• **BRIEF**: Print the entries exactly; skip the pictures.
**** STUDY MATERIAL ****
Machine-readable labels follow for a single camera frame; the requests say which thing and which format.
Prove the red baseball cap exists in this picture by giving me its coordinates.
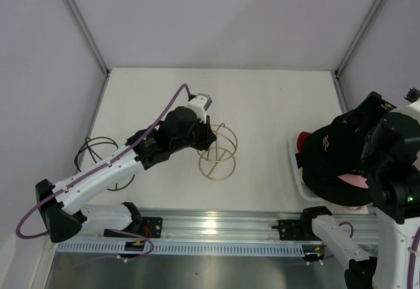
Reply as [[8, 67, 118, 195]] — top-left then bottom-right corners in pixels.
[[297, 131, 311, 152]]

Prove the light pink hat in basket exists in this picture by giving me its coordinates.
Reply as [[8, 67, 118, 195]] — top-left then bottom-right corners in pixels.
[[343, 206, 366, 211]]

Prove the white slotted cable duct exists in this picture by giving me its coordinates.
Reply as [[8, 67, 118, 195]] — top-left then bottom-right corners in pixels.
[[57, 240, 305, 257]]

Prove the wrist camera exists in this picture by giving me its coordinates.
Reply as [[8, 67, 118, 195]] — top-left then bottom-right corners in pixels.
[[187, 93, 213, 123], [404, 87, 420, 103]]

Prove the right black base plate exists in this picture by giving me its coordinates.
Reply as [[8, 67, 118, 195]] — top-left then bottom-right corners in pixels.
[[271, 219, 320, 241]]

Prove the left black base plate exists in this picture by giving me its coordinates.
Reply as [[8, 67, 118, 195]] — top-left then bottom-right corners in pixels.
[[122, 217, 163, 239]]

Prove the black hat in basket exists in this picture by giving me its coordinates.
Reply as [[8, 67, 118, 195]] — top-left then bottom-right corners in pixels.
[[301, 170, 372, 206]]

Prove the right frame post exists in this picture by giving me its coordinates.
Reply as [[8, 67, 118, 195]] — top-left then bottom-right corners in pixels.
[[333, 0, 403, 77]]

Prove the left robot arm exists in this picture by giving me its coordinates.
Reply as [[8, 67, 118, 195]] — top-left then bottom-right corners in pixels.
[[35, 105, 216, 243]]

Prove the white plastic basket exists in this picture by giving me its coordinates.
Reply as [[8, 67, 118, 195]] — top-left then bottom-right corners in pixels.
[[288, 133, 322, 202]]

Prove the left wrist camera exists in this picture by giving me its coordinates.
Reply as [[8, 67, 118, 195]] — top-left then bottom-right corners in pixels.
[[187, 93, 213, 123]]

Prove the black wire hat stand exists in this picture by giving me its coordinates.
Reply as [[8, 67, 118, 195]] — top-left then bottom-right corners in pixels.
[[73, 136, 135, 192]]

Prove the gold wire hat stand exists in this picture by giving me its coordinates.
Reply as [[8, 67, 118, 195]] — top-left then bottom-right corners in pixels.
[[197, 123, 238, 182]]

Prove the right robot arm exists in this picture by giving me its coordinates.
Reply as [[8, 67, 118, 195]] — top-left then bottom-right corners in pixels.
[[296, 92, 419, 288]]

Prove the frame post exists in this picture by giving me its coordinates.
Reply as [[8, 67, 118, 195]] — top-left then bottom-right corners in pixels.
[[62, 0, 110, 78], [333, 0, 403, 77]]

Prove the aluminium mounting rail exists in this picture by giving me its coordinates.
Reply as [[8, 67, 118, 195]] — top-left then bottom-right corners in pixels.
[[73, 208, 400, 246]]

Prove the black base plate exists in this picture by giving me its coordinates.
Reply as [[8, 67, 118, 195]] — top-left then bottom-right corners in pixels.
[[271, 219, 320, 241], [122, 217, 163, 239]]

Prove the left frame post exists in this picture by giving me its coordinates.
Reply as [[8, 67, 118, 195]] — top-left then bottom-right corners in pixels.
[[62, 0, 110, 78]]

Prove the black baseball cap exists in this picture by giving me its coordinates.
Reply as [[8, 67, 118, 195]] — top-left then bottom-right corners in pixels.
[[300, 113, 370, 185]]

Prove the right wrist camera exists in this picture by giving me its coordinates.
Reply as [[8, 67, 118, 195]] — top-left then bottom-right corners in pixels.
[[404, 87, 420, 103]]

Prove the pink bucket hat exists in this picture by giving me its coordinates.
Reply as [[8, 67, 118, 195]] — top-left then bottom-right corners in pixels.
[[339, 174, 368, 189]]
****
• **WRITTEN ANSWER**:
Machine-readable labels follow for a single camera frame; the requests say which thing and which format.
Prove the red baseball cap exists in this picture by giving me its coordinates.
Reply as [[8, 67, 118, 195]] — top-left then bottom-right corners in pixels.
[[297, 131, 311, 152]]

Prove the light pink hat in basket exists in this picture by giving me its coordinates.
Reply as [[8, 67, 118, 195]] — top-left then bottom-right corners in pixels.
[[343, 206, 366, 211]]

Prove the white slotted cable duct exists in this picture by giving me its coordinates.
Reply as [[8, 67, 118, 195]] — top-left then bottom-right corners in pixels.
[[57, 240, 305, 257]]

Prove the wrist camera exists in this picture by giving me its coordinates.
Reply as [[8, 67, 118, 195]] — top-left then bottom-right corners in pixels.
[[187, 93, 213, 123], [404, 87, 420, 103]]

Prove the right black base plate exists in this picture by giving me its coordinates.
Reply as [[8, 67, 118, 195]] — top-left then bottom-right corners in pixels.
[[271, 219, 320, 241]]

Prove the left black base plate exists in this picture by giving me its coordinates.
Reply as [[8, 67, 118, 195]] — top-left then bottom-right corners in pixels.
[[122, 217, 163, 239]]

Prove the black hat in basket exists in this picture by giving me its coordinates.
Reply as [[8, 67, 118, 195]] — top-left then bottom-right corners in pixels.
[[301, 170, 372, 206]]

Prove the right frame post exists in this picture by giving me its coordinates.
Reply as [[8, 67, 118, 195]] — top-left then bottom-right corners in pixels.
[[333, 0, 403, 77]]

Prove the left robot arm exists in this picture by giving me its coordinates.
Reply as [[8, 67, 118, 195]] — top-left then bottom-right corners in pixels.
[[35, 105, 216, 243]]

Prove the white plastic basket exists in this picture by giving me its coordinates.
Reply as [[8, 67, 118, 195]] — top-left then bottom-right corners in pixels.
[[288, 133, 322, 202]]

Prove the left wrist camera exists in this picture by giving me its coordinates.
Reply as [[8, 67, 118, 195]] — top-left then bottom-right corners in pixels.
[[187, 93, 213, 123]]

Prove the black wire hat stand exists in this picture by giving me its coordinates.
Reply as [[8, 67, 118, 195]] — top-left then bottom-right corners in pixels.
[[73, 136, 135, 192]]

Prove the gold wire hat stand exists in this picture by giving me its coordinates.
Reply as [[8, 67, 118, 195]] — top-left then bottom-right corners in pixels.
[[197, 123, 238, 182]]

Prove the right robot arm exists in this picture by giving me its coordinates.
Reply as [[8, 67, 118, 195]] — top-left then bottom-right corners in pixels.
[[296, 92, 419, 288]]

Prove the frame post exists in this picture by giving me its coordinates.
Reply as [[8, 67, 118, 195]] — top-left then bottom-right corners in pixels.
[[62, 0, 110, 78], [333, 0, 403, 77]]

Prove the aluminium mounting rail exists in this picture by giving me its coordinates.
Reply as [[8, 67, 118, 195]] — top-left then bottom-right corners in pixels.
[[73, 208, 400, 246]]

Prove the black base plate exists in this picture by giving me its coordinates.
Reply as [[8, 67, 118, 195]] — top-left then bottom-right corners in pixels.
[[271, 219, 320, 241], [122, 217, 163, 239]]

Prove the left frame post exists in this picture by giving me its coordinates.
Reply as [[8, 67, 118, 195]] — top-left then bottom-right corners in pixels.
[[62, 0, 110, 78]]

Prove the black baseball cap exists in this picture by giving me its coordinates.
Reply as [[8, 67, 118, 195]] — top-left then bottom-right corners in pixels.
[[300, 113, 370, 185]]

Prove the right wrist camera exists in this picture by giving me its coordinates.
Reply as [[8, 67, 118, 195]] — top-left then bottom-right corners in pixels.
[[404, 87, 420, 103]]

Prove the pink bucket hat exists in this picture by giving me its coordinates.
Reply as [[8, 67, 118, 195]] — top-left then bottom-right corners in pixels.
[[339, 174, 368, 189]]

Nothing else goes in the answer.